Tuesday, January 27, 2009

Kashmiris : the community

WHY ARE WE MARRYING OUTSIDE THE COMMUNITY: LETS SEE MY ANALYSIS?

‘Im practical…’

‘I go with the flow…’

We are different but whose right??

U, me or both…

The above four liner says it all. Now that we are in the later half of the new millennium we have the new demographic dividend of Kashmir’s, all eligible bachelors (..oops their parents) looking for would be’s some through ‘Koshur Samachar’ and others through their own Samachar.

Some experience tells me that all of the past generation including my mother and father were happy with the system of arranged marriage and yes it has worked fine with low procession time. At least to produce kids like me who can at least put their thoughts on paper and make it to a magazine to publish it. So what’s the problem now??

This world of Kashmiri’s has three types of people. The first of their sort are the kind of families who have a Kashmiri surname and do the bare minimum to justify their existence as a Kashmiri, they announce themselves as Kashmiri’s, do ‘Herath Pooja’ and still wear the ‘Janehu’. When it comes to the second generation of these set they still have the name and nothing else and are open with absolutely no social pressure on maintaining the community spirit and marrying within the community. So it’s clear why they marry outside the community. The second set is a little more extreme. They have the surname still but otherwise are typically ‘Generalized Indian or may be American’, didn’t stay in Kashmir after school, studied outside the state or country and then their second generation kids are just like any other Indian/European/American…The Kashmiri who mingles with the crowd!!!! So why should you blame him if he/she marries outside the community.

Well then comes the complicated third set! This is the only set which gives advertisements in the Koshur Samachar for marriages. They are people who studied outside Kashmir (or maybe not…) but came back before the migration/war. Wherever they live in India they speak Kashmiri, try to bring Kashmiri’s in that area together and want their children to also keep up the spirit. Their second generation kids are the ones who speak Kashmiri, know as much about the culture, festivals etc. and are brought up with the idea that marrying outside the community is something wrong. Their kids are absolutely the same as the above two categories probably even in dressing sense and other lifestyle. So why do they marry outside the community?

The story is something like this. Since the child has known that his family will not accept any one else but a Kashmiri they grow up with this thought in mind so as to no annoy their family. Yet there are two things that happen. The first is that the person blocks his mind against relationships with ‘Non Kashmiris’ and leaves it all for the parents to decide. The second is that since they cannot control some feelings they get into a relationship going with the flow…If family says no they marry forcefully (arranged…) still loving the person they loved always. The intersection of the above two people leads to the entire problem I have trying to point out in this whole essay. This is because everyone knows that the second thing could happen and given that most Kashmiri kids are engineers and Doctors, it’s difficult to get economists to calculate probability of marrying the second kind to the first kind!

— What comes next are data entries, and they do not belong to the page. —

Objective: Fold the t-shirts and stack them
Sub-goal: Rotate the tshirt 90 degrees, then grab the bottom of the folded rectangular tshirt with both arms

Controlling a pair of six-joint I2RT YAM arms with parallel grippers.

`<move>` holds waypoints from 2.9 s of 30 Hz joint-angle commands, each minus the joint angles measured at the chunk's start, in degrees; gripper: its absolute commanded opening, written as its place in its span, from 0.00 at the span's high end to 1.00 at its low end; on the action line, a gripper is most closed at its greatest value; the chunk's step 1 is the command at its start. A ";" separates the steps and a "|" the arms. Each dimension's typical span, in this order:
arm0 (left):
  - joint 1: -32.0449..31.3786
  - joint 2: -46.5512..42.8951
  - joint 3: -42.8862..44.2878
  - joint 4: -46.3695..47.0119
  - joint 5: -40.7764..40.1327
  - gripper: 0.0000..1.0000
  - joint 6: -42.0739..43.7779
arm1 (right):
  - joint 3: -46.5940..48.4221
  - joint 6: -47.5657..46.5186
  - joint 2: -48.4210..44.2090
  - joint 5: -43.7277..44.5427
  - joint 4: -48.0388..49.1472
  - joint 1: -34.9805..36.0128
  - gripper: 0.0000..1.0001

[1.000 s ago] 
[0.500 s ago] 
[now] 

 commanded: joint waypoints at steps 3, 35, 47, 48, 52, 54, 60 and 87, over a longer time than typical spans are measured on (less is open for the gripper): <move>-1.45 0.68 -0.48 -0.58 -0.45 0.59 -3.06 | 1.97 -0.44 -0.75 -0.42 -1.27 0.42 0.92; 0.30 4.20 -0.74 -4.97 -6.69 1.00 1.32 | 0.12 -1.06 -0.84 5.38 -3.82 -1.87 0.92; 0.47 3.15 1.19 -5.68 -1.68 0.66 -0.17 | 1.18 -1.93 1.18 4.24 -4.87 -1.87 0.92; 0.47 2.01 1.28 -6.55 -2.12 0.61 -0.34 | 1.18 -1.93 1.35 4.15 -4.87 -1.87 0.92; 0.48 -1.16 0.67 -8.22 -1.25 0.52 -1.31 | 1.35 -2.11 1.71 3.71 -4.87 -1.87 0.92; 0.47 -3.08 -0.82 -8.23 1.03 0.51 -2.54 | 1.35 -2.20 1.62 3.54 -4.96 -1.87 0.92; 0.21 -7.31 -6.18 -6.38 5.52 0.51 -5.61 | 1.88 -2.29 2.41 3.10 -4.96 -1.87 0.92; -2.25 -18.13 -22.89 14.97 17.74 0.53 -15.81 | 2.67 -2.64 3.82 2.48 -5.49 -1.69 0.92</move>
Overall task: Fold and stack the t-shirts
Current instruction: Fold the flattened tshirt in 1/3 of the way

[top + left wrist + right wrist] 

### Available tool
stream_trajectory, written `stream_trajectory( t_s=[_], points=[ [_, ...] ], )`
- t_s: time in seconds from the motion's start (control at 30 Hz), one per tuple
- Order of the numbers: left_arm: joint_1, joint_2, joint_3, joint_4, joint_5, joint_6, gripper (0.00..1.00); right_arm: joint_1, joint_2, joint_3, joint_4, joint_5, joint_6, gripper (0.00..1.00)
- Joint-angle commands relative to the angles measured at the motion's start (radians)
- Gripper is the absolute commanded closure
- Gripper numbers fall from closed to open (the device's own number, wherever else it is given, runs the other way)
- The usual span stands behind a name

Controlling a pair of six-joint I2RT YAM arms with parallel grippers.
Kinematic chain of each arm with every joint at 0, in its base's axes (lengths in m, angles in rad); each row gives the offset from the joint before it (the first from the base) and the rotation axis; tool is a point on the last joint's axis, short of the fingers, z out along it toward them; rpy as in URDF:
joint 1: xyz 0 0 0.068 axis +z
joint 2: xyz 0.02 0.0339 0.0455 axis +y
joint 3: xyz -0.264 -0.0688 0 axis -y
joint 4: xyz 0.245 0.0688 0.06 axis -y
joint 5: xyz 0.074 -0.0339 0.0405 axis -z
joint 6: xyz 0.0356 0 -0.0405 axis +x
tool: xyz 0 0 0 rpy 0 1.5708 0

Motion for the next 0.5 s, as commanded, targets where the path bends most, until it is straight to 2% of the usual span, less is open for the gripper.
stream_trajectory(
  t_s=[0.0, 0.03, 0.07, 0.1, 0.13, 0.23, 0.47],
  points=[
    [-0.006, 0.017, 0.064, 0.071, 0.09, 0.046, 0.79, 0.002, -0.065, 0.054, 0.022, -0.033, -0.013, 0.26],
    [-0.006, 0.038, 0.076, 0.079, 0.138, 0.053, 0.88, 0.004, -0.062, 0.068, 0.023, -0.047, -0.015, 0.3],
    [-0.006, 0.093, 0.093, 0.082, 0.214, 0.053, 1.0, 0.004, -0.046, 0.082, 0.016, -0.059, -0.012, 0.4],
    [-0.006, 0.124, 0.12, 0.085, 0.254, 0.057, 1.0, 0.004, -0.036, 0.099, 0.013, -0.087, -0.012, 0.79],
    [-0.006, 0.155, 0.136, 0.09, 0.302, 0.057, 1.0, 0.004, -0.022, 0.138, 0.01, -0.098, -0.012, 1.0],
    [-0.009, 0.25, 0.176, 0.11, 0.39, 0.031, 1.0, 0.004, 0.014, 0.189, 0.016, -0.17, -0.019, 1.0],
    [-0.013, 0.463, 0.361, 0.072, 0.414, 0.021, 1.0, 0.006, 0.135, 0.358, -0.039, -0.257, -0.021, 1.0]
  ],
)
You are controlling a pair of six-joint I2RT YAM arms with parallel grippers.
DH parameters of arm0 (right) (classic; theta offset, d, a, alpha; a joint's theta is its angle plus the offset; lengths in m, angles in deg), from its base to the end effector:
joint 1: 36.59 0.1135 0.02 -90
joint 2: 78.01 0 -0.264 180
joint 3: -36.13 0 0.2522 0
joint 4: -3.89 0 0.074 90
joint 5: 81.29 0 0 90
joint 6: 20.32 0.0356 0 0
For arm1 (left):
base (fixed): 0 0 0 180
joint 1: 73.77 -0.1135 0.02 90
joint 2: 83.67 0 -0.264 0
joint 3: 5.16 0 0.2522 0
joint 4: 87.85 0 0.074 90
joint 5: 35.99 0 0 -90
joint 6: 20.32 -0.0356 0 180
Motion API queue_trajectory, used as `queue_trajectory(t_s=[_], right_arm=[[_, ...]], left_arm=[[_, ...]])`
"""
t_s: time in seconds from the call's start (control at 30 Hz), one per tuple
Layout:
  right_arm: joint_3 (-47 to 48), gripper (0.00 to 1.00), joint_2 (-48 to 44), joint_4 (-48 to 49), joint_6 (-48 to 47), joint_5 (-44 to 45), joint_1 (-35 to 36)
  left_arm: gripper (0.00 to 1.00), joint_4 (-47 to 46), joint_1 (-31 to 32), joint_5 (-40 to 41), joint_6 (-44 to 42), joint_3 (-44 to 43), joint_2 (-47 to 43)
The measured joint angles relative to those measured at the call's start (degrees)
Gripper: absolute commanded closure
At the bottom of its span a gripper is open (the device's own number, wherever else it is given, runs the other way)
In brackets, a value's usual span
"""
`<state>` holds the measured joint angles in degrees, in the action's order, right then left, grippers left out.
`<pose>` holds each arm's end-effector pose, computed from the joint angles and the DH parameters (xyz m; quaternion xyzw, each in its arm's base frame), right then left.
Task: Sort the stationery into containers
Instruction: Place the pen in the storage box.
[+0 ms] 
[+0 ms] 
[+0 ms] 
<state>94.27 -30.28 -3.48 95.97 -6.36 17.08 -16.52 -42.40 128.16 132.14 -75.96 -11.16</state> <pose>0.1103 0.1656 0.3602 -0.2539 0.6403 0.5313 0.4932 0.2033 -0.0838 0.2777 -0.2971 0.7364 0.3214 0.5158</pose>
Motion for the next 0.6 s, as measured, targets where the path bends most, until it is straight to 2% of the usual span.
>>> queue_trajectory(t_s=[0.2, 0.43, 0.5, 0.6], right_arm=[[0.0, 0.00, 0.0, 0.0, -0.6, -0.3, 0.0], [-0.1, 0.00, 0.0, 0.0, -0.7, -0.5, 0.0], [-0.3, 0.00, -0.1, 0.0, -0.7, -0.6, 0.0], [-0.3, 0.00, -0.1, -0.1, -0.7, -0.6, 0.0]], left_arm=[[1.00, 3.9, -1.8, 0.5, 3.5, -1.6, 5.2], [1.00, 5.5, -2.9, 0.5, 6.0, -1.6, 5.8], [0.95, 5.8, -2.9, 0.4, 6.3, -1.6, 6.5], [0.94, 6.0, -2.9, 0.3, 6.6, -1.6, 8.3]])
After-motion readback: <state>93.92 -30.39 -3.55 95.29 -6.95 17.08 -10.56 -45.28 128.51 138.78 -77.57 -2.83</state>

So when two families proceed with the meeting after matching the Teknis etc. The boy tries to gauge whether the girl is marrying under parental pressure or is she genuinely not into a relationship. The girl is scared to commit to a guy who looks quite ‘modern’ in his views yet says he wants arranged marriage. Is it a farce! So there is a big gap. This deepens further with ‘reference checks’ which could be fatal for the first group. Given the fact that all her life the girl/boy of the first kind has lived like other kids for who guy friends and being with them is not such a big deal and not a Taboo. In some cases there are also special friends! They spend time together yet without commitments. The reference check tells the boy’s family the girl’s story at work place and then the gap widens. They could confuse the first for the second. Same could happen to the guy. Even in 3-4 meeting s there is tryst to know each other but also the gaps and reports which make u thing 100 times about committing. This happens over and over again until you get into a give up stage and marry outside the community.

Why is this so special only in Kashmiris! That’s a million dollar questions. Here is my analysis. We are nomads, we have no place to go back to, and everyone’s dispersed. There is no state for us where you can find us. After the given up stage if a family comes to a conclusion that may be love marriages are better, where does the girl find a Kashmiri boy!!!

She lives in New Delhi or Bombay; she meets thousands of people everyday but Kashmiris less chance! And then to match intellect, thinking, looks, desires, geographical location..phew!!!..it has to be a fairytale to come true.

What you get in the end is an asset, of course!

The father has a big file with about 200-300 profiles of Kashmiri boys with no.s 22/36 etc. written on it. He can again do two things with them. Sell it to the ‘Kabbadi waala’ for 30 bucks or open a job consultancy. But with the current world crisis I think the first option is less risky.